Exercise input
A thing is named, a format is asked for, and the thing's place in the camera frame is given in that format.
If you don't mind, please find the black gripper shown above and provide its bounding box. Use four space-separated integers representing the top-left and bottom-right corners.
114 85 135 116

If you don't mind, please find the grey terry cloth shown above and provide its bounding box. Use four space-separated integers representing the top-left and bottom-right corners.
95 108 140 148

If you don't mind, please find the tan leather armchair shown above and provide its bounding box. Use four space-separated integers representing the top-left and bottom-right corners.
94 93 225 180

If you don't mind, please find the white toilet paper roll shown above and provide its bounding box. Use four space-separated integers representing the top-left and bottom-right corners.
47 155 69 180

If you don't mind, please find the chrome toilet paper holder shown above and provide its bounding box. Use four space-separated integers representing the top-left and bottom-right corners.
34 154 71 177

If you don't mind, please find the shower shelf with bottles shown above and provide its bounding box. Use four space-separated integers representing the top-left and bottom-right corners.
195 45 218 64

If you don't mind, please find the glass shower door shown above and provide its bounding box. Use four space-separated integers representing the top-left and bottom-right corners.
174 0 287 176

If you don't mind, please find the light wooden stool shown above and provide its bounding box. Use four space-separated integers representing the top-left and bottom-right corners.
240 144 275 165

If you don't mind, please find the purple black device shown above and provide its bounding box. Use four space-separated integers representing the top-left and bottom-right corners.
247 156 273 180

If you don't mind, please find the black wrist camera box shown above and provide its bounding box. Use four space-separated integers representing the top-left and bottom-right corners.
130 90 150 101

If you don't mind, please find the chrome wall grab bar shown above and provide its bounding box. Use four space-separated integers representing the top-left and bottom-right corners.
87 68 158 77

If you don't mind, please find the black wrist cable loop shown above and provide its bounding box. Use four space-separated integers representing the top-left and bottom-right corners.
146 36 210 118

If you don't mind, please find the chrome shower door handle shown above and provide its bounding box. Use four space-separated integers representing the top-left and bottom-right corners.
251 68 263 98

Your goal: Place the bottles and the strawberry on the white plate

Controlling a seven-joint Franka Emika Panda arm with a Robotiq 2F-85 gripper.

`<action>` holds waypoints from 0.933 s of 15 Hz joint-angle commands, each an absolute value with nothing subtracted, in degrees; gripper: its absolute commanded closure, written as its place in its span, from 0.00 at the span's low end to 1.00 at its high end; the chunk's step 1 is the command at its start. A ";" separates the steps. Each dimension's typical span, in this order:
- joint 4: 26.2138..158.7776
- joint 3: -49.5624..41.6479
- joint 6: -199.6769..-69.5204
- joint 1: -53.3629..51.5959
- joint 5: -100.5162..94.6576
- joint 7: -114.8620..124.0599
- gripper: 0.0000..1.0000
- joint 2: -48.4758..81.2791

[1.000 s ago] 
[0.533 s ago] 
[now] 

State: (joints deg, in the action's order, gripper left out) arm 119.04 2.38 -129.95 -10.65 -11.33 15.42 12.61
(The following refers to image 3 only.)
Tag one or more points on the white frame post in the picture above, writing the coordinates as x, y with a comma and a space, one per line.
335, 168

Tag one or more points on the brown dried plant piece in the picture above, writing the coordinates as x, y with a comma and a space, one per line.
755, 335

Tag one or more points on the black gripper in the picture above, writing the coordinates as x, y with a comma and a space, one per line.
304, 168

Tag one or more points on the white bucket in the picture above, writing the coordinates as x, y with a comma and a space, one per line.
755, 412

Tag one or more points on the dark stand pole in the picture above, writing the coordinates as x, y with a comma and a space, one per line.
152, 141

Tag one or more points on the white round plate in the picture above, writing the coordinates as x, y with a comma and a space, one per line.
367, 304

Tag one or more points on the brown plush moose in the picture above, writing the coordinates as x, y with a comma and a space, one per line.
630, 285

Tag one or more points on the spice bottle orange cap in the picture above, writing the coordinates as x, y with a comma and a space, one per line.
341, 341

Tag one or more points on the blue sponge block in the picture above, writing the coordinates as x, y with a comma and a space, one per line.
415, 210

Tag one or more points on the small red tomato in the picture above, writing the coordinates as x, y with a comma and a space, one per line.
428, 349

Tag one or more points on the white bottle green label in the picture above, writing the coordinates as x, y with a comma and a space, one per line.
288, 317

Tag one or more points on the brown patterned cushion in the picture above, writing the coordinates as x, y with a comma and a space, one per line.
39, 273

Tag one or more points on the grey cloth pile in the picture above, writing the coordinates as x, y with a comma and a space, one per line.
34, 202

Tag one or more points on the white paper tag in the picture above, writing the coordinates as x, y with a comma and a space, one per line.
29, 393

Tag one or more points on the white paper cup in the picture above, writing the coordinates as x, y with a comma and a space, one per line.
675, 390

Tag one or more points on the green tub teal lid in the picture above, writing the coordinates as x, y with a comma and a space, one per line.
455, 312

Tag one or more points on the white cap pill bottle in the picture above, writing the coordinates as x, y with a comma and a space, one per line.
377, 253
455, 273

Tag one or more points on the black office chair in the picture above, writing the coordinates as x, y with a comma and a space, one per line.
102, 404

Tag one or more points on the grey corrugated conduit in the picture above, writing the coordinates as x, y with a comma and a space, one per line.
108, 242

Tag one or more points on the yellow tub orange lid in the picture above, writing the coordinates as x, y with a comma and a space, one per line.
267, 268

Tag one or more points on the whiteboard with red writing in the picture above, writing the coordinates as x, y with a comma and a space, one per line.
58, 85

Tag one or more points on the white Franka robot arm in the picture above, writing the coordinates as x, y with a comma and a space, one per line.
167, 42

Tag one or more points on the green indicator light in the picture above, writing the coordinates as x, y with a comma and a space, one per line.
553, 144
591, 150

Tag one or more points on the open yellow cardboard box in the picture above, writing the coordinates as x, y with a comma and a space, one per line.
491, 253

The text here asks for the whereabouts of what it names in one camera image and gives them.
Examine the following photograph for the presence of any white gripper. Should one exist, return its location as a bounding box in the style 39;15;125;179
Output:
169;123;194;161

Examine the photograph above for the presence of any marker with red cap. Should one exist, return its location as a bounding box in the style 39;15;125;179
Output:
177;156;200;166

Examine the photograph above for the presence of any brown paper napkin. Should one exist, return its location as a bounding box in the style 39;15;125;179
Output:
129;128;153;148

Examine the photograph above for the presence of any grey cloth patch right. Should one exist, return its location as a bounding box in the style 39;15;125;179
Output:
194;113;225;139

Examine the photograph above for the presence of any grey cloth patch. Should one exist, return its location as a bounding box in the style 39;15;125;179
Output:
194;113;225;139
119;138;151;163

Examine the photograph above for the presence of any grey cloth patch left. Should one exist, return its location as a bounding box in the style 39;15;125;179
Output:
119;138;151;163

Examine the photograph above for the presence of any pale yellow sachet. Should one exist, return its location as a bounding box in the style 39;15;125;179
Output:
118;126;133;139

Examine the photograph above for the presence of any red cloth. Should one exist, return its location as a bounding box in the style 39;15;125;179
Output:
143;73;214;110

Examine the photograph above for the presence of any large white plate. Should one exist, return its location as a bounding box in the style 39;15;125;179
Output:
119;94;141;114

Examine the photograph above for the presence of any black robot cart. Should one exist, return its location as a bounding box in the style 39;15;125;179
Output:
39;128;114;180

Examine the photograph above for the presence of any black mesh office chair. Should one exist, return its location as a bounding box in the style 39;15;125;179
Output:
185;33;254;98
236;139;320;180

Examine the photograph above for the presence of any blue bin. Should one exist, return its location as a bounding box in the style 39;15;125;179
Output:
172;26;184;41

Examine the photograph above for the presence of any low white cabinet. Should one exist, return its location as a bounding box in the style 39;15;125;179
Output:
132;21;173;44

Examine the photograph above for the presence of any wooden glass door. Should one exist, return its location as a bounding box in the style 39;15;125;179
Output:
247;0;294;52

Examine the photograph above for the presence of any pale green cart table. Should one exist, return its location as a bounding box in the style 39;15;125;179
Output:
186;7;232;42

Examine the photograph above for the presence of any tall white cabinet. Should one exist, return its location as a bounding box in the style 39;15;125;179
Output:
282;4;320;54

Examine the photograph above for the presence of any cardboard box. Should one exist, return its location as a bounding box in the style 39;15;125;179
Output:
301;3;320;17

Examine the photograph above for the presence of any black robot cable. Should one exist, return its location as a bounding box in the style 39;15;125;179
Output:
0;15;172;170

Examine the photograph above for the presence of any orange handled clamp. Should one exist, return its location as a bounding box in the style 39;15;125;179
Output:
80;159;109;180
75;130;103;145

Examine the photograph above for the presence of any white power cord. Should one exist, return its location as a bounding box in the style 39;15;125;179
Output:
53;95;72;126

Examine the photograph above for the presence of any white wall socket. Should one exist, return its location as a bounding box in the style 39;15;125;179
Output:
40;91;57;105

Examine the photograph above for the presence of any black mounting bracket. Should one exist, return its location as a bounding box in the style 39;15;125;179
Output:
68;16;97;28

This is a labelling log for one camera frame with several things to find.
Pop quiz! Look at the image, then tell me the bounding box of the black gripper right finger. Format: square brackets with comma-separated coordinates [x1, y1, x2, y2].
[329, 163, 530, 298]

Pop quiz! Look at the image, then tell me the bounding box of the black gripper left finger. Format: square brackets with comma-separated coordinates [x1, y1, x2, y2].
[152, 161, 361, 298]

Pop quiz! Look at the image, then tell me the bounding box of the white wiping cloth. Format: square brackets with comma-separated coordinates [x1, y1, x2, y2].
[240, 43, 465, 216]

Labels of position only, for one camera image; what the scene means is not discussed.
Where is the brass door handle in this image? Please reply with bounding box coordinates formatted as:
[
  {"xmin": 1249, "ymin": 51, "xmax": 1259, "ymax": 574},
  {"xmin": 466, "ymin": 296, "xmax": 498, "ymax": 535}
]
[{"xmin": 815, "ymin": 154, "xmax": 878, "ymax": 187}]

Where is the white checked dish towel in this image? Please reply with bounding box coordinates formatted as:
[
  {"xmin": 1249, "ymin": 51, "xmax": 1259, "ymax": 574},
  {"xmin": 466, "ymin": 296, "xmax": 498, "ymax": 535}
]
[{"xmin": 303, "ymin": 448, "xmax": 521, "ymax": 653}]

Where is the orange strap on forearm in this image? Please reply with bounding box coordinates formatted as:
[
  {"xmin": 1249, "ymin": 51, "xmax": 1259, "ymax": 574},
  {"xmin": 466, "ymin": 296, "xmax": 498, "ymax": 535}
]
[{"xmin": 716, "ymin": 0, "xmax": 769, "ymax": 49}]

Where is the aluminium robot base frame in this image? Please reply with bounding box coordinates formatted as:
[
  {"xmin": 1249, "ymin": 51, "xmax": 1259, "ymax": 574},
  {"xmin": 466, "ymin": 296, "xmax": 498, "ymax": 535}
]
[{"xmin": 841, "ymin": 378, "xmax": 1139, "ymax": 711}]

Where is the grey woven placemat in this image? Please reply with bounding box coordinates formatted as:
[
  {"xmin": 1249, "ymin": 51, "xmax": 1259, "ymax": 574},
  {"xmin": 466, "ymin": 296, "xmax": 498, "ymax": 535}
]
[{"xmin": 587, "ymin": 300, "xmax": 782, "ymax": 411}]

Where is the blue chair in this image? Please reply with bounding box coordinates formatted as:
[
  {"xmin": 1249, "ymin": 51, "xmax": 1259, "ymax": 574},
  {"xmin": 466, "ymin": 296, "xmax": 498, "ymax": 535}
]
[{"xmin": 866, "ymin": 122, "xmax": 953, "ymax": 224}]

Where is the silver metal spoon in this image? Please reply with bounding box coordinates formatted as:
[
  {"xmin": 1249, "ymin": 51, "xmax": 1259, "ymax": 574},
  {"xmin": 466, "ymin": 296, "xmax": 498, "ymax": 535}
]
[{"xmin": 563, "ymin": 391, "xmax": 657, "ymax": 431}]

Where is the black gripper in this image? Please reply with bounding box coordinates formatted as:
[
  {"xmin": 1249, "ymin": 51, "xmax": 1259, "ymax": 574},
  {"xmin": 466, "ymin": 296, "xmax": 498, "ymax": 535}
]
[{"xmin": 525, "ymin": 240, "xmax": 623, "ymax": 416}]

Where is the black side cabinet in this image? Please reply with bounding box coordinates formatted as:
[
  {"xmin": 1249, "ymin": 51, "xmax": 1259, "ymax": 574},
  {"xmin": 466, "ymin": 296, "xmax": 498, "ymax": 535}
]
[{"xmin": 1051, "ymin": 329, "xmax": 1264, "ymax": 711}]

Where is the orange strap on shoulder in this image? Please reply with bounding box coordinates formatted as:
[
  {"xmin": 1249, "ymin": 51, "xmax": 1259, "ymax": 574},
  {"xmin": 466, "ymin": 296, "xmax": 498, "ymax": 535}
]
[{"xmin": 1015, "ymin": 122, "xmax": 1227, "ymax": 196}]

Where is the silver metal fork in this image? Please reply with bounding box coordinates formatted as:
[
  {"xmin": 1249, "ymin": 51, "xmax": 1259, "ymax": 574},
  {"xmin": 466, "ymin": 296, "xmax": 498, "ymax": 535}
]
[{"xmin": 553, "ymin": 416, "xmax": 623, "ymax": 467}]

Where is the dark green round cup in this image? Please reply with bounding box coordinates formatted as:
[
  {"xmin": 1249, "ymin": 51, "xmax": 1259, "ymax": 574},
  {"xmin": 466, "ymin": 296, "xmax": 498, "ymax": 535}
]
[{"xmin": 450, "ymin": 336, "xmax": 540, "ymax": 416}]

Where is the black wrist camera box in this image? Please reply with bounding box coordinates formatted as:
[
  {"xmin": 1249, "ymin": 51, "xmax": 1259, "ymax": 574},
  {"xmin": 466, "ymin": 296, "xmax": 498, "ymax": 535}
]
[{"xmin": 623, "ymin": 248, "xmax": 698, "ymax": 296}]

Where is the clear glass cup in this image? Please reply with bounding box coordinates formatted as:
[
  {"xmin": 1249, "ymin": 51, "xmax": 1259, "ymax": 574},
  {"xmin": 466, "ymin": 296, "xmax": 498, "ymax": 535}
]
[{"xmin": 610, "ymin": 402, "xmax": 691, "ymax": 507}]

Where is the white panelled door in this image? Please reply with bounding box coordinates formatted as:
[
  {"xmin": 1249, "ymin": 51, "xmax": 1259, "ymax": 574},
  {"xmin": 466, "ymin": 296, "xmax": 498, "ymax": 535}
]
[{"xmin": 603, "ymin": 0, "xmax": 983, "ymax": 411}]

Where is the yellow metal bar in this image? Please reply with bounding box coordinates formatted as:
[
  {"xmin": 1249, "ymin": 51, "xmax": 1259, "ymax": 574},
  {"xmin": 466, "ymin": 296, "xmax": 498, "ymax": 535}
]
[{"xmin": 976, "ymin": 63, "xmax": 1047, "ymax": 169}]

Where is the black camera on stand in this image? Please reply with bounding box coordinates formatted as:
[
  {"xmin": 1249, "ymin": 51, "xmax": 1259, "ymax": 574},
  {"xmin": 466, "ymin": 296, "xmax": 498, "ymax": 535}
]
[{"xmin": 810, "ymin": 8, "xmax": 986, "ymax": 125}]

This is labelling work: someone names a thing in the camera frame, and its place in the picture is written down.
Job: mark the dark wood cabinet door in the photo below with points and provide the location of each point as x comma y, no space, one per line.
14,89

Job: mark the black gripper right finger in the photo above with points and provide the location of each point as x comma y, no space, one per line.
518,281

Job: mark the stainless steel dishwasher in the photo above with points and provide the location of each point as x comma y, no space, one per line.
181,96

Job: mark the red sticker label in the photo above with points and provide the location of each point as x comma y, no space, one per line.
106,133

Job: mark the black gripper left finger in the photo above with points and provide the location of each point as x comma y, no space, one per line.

Your assignment
Count the lines of the listing that contain the word "labelling", and give only the number.

Answer space
2